Poszłam do sklepu. - I went to the store (note, without other qualifiers this sentence may not be informative enough, eg. we can't know if you came back from the store)
That's interesting, because English makes a distinction here. "I went to the store" means you went there and came back, and "I have gone to the store" means that's where you've gone and you're still there. "Poszłam" can be interpreted both ways in Polish.
pam, I really can't see why anyone would say you were wrong for using "poszłam," because it should be clear from context which meaning you intend. "Byłam w sklepie," I guess, is a periphrastic way of getting the there-and-back meaning unambiguously, but it's just another way of getting the same meaning across. In English you could say "I've been to the store" to pretty much the same effect. Which form you use is really up to personal preference.
Maybe your friend corrected you in a very specific context, or maybe they have a very strong personal preference for a particular form to the point where alternatives sound unnatural to them. Without further context, I can't even suggest that your friend might be a grammar nazi, since "poszłam do sklepu" is perfectly-formed, grammatically correct Polish. The only situation I can imagine where you might be wrong for using "poszłam" is, as gumishu suggested, if you drove to the store, since "poszłam" has an implicit meaning of "I went by foot".
Regardless, "poszłam do sklepu" can express both "I went to the store" and "I have gone to the store," and it implies neither that you're still at the store nor that you're no longer there. It is not necessary to add anything else, because it just says that at some point you went to the store, and whether you're still there or not is left up to context. By all means, you can avoid using "poszłam" to keep your friend happy, but I don't think you need to extrapolate your friend's suggestions into an all-encompassing grammatical rule.
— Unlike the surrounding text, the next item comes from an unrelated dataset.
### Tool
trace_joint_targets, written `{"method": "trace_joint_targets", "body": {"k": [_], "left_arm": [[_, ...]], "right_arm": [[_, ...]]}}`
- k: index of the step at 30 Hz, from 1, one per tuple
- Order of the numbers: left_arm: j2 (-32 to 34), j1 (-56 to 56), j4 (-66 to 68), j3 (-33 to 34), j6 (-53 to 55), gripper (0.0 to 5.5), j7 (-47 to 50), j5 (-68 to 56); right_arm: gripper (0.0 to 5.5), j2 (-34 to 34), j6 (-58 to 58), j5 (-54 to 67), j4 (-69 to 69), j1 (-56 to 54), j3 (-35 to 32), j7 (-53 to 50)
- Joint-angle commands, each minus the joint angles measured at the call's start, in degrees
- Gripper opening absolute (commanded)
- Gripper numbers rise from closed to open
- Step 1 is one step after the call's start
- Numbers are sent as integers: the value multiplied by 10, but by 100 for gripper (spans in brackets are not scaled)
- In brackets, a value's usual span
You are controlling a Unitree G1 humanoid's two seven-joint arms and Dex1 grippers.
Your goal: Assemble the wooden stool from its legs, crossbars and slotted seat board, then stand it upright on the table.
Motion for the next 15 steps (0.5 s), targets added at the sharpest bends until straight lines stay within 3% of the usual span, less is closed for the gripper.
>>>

This is why for some things, i can't rely on getting correct information from my friends.
I think this might be the case here as well, although I can't say with certainty without the specific context in which you were corrected.
When i;ve spoken to her, we've compared Polish and Russian words.....they really are incredibly similar.
I stumbled on a subtitled Polish translation of a Russian pop song a few days ago,
youtube.com/watch?v=jnCZ0lqBoAM
and, tbh, the words are so similar in the two languages, that I can't see the point of translating it. A glossary of maybe a sum total of five or so words that were significantly different would have sufficed. That said, language more advanced than that used in a commercial pop song can be significantly different, but still not drastically so. The languages definitely seem far more similar than English is to its closest relatives, Flemish, Dutch and Afrikaans.